WHAT IS EXPECTED
Search the records for the string "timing". Copy each line where it occurs.

AVAILABLE DATA
- Opening Delimiter -

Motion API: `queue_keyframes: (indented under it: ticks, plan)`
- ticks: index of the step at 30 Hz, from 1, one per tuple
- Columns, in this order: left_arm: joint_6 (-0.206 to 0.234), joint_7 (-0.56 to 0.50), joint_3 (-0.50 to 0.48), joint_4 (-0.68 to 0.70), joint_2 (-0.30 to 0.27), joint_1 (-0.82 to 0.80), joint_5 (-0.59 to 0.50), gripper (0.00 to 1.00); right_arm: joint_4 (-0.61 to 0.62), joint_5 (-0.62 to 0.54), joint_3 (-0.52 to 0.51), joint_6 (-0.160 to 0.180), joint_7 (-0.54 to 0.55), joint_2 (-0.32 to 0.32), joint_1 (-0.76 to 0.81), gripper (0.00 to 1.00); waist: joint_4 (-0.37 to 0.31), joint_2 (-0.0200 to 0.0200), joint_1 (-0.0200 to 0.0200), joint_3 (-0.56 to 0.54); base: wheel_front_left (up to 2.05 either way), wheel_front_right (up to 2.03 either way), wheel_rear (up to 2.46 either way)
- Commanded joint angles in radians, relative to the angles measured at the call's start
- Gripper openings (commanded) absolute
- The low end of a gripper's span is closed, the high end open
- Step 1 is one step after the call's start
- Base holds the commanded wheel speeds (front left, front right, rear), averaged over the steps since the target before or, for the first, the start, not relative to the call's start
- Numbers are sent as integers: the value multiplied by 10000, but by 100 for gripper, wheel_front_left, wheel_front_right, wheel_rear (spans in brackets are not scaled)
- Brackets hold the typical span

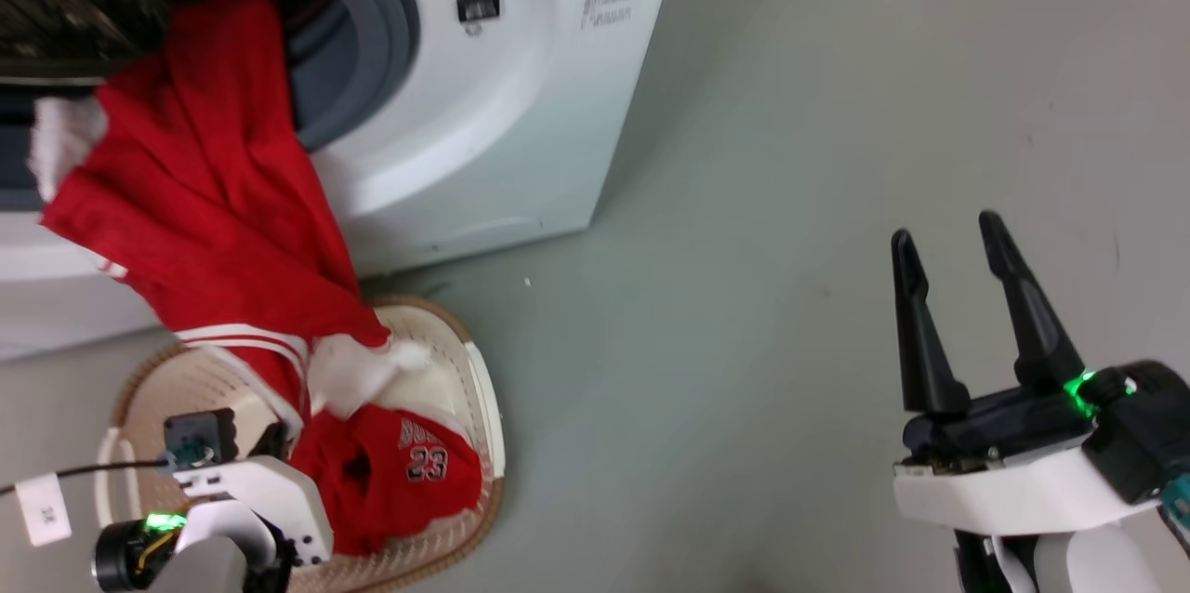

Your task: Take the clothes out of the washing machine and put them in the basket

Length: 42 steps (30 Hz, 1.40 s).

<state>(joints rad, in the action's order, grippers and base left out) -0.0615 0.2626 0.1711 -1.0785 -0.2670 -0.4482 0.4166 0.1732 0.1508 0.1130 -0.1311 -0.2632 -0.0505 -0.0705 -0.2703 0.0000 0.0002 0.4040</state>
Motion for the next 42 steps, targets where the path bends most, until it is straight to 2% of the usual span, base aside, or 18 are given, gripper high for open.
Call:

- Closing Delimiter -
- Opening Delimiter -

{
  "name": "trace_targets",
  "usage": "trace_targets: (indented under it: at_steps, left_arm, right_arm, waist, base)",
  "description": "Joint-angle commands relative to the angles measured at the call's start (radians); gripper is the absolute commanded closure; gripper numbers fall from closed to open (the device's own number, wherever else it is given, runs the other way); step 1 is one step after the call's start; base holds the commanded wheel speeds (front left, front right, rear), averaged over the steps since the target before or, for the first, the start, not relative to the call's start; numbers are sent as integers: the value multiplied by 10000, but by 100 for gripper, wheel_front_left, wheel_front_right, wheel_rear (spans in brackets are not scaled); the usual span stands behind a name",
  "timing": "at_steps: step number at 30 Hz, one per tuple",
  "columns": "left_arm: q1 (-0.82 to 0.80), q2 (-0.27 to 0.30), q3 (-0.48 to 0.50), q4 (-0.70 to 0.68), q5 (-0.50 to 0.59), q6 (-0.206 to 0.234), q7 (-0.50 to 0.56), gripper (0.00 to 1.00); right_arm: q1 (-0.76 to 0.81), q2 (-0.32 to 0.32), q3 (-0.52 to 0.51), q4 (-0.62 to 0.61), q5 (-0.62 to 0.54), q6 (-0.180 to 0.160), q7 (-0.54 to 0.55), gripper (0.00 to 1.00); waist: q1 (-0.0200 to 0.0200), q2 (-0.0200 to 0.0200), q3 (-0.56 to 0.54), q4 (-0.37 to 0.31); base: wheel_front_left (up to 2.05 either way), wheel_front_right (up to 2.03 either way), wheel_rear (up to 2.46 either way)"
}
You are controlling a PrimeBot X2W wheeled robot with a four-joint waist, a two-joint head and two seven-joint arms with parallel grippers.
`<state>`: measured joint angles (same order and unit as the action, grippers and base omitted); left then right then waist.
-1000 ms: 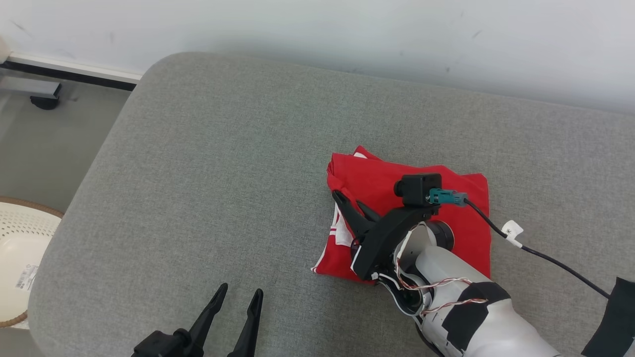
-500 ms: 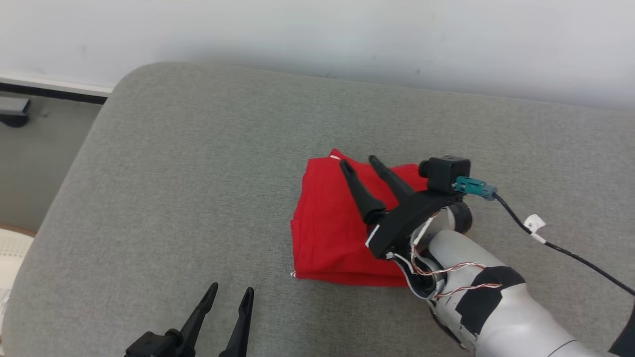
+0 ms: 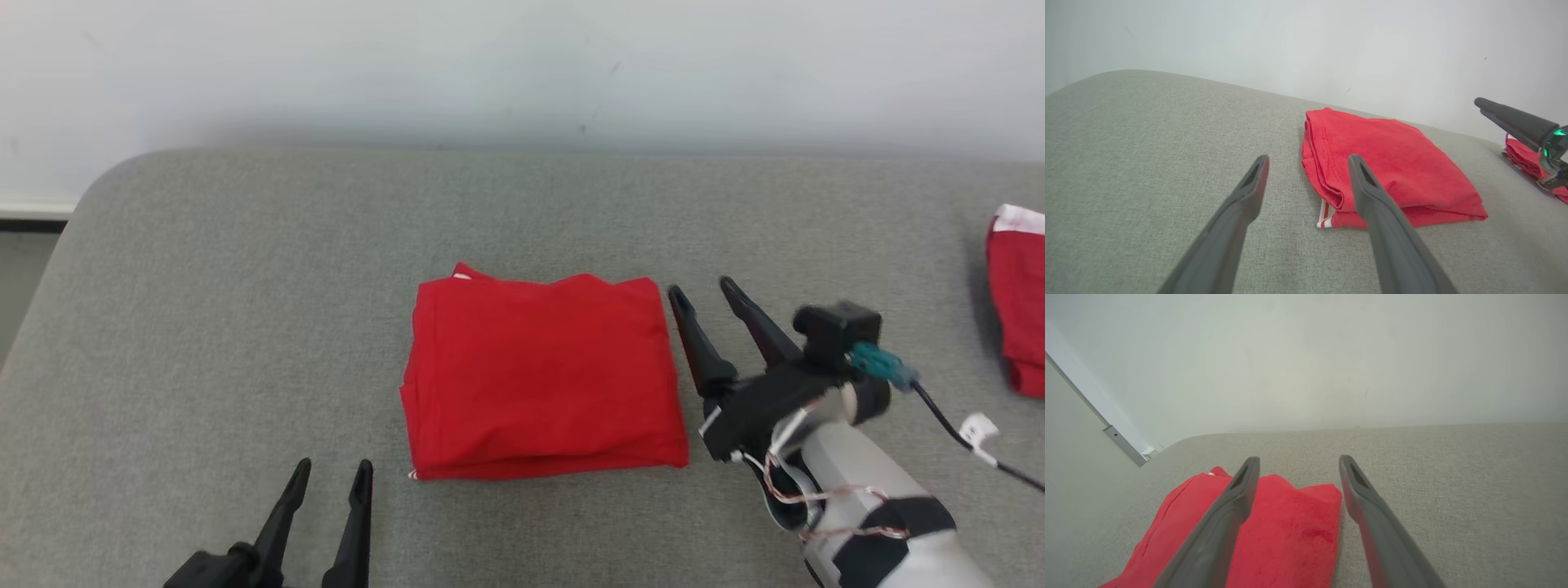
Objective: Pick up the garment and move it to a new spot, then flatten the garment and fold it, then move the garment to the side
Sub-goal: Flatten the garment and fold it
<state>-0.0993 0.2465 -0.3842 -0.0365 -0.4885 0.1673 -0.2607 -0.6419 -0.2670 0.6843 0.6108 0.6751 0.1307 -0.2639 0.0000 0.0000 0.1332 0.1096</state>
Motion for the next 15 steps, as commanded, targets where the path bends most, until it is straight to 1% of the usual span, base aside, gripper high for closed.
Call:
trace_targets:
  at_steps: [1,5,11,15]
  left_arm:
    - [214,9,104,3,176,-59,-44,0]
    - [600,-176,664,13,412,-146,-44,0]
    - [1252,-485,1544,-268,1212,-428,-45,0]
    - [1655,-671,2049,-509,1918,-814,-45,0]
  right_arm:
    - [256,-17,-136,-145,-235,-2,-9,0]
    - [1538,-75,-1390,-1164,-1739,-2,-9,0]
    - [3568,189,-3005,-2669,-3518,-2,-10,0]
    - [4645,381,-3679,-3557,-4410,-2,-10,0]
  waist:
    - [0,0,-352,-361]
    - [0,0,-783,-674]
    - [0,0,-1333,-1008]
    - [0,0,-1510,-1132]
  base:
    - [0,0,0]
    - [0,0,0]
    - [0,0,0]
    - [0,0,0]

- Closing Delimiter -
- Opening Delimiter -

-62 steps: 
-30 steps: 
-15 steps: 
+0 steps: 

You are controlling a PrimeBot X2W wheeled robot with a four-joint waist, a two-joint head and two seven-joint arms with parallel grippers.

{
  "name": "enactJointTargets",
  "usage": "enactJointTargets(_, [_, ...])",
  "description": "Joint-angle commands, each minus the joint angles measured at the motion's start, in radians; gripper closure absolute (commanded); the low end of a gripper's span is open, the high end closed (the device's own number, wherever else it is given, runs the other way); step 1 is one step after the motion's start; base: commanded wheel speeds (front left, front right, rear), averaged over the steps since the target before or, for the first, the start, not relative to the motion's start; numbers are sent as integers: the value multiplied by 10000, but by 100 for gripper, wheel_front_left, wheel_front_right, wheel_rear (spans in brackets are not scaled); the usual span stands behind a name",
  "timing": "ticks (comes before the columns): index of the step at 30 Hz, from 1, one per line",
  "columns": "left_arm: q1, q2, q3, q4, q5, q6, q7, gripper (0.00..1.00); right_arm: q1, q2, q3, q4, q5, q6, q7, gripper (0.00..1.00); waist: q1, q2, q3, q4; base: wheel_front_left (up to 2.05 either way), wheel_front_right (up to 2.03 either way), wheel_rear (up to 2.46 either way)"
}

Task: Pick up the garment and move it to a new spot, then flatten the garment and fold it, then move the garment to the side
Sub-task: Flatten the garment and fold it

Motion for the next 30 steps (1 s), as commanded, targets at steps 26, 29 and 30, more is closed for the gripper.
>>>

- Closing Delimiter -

EXERCISE SOLUTION
  "timing": "at_steps: step number at 30 Hz, one per tuple",
  "timing": "ticks (comes before the columns): index of the step at 30 Hz, from 1, one per line",

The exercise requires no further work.